Task item: Reproduce precisely the lines of the listing below, starting with the line that contains "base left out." and stopping after the line that contains "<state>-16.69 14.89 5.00"; include nothing else.

Provided records:
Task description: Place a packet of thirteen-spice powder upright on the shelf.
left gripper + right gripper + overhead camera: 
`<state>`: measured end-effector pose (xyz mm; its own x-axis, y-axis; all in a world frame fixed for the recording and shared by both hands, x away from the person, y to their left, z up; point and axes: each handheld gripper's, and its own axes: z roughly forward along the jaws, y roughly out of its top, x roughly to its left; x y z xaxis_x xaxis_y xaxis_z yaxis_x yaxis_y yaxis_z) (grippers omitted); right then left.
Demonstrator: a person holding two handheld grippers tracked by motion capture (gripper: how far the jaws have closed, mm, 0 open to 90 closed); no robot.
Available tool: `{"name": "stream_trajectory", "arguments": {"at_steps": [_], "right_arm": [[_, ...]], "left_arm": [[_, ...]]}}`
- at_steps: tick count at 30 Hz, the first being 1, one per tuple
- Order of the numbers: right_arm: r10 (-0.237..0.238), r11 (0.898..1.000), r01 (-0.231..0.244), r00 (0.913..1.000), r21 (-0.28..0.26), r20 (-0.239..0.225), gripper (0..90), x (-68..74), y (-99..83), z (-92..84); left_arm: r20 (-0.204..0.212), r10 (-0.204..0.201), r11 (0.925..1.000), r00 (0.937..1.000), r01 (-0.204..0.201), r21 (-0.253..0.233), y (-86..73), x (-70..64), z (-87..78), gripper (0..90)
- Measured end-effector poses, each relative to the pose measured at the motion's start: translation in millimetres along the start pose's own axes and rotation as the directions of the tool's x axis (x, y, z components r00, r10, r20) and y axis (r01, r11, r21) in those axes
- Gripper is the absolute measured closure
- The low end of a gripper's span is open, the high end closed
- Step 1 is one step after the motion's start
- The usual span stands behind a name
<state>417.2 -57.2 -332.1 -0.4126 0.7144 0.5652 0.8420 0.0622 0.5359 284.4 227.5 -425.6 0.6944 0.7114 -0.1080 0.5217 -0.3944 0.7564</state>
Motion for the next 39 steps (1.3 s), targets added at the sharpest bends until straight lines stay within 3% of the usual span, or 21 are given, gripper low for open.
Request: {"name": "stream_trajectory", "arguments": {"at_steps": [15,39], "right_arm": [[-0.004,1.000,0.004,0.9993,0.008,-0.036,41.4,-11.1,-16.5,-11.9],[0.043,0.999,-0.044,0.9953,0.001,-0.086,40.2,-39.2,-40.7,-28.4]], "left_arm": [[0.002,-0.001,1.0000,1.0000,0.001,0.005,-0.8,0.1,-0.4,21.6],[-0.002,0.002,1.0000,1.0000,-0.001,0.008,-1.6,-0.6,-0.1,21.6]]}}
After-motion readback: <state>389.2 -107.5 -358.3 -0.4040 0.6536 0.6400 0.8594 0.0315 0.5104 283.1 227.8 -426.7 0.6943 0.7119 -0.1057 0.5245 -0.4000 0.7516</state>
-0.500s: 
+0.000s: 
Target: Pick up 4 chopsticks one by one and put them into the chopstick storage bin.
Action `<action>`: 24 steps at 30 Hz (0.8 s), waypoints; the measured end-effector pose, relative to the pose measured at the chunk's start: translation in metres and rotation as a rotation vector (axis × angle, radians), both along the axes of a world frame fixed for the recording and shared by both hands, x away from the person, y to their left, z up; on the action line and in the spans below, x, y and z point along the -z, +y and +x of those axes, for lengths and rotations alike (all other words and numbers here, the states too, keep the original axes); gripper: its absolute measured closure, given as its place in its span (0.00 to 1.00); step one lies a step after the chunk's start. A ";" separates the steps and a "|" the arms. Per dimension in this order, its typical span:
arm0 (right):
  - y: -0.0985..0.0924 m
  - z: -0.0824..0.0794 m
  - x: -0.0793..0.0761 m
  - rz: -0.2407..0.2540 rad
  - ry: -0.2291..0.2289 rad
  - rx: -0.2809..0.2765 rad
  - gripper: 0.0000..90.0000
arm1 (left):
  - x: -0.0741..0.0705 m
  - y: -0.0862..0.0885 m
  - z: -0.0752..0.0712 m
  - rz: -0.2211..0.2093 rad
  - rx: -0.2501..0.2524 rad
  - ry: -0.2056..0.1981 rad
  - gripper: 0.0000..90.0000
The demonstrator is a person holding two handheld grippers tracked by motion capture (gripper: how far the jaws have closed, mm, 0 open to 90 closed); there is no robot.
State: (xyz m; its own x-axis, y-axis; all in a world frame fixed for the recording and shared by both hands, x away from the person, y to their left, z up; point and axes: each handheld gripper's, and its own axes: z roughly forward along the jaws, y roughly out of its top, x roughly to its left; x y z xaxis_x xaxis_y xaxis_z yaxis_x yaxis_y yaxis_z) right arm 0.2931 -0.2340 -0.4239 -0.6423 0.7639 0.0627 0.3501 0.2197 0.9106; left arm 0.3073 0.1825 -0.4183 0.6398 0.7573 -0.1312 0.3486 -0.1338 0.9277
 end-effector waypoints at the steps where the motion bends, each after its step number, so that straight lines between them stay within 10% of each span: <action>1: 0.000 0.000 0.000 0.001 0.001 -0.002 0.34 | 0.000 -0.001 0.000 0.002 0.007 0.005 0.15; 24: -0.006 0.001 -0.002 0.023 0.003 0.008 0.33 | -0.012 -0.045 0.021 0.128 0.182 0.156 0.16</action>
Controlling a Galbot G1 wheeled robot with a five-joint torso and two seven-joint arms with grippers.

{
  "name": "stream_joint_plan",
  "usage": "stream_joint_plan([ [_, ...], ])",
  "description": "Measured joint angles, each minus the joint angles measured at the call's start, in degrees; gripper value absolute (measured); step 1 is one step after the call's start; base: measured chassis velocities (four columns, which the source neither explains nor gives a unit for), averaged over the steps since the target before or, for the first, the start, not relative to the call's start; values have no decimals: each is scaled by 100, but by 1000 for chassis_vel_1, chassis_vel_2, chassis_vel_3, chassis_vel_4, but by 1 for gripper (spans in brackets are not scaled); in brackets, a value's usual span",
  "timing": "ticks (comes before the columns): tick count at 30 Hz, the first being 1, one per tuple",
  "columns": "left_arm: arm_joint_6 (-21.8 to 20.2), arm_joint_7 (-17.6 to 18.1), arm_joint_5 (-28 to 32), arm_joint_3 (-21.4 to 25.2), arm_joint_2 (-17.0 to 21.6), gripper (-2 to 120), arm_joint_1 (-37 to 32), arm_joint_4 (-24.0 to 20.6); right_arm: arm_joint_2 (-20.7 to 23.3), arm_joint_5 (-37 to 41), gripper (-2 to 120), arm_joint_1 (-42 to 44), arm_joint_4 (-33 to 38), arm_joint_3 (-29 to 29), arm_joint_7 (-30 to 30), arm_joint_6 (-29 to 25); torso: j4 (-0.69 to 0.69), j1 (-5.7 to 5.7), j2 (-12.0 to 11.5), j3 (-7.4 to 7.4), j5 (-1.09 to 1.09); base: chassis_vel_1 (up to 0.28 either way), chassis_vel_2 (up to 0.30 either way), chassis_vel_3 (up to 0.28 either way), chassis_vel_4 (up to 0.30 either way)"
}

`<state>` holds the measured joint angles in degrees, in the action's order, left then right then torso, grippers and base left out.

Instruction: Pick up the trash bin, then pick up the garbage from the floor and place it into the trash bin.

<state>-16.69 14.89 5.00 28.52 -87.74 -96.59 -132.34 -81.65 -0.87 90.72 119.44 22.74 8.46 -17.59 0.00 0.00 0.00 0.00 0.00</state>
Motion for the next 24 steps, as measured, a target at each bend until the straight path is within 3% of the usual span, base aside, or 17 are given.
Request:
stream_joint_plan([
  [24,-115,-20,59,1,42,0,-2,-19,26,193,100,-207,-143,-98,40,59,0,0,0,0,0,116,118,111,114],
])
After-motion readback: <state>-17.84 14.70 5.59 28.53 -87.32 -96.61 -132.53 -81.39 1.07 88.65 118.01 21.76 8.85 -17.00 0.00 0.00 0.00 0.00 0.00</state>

Exercise result:
`<state>` holds the measured joint angles in degrees, in the action's order, left then right then torso, grippers and base left out.

Instruction: Pick up the trash bin, then pick up the garbage from the floor and place it into the trash bin.

<state>-16.69 14.89 5.00 28.52 -87.74 -96.59 -132.34 -81.65 -0.87 90.72 119.44 22.74 8.46 -17.59 0.00 0.00 0.00 0.00 0.00</state>

The answer given above is the complete response.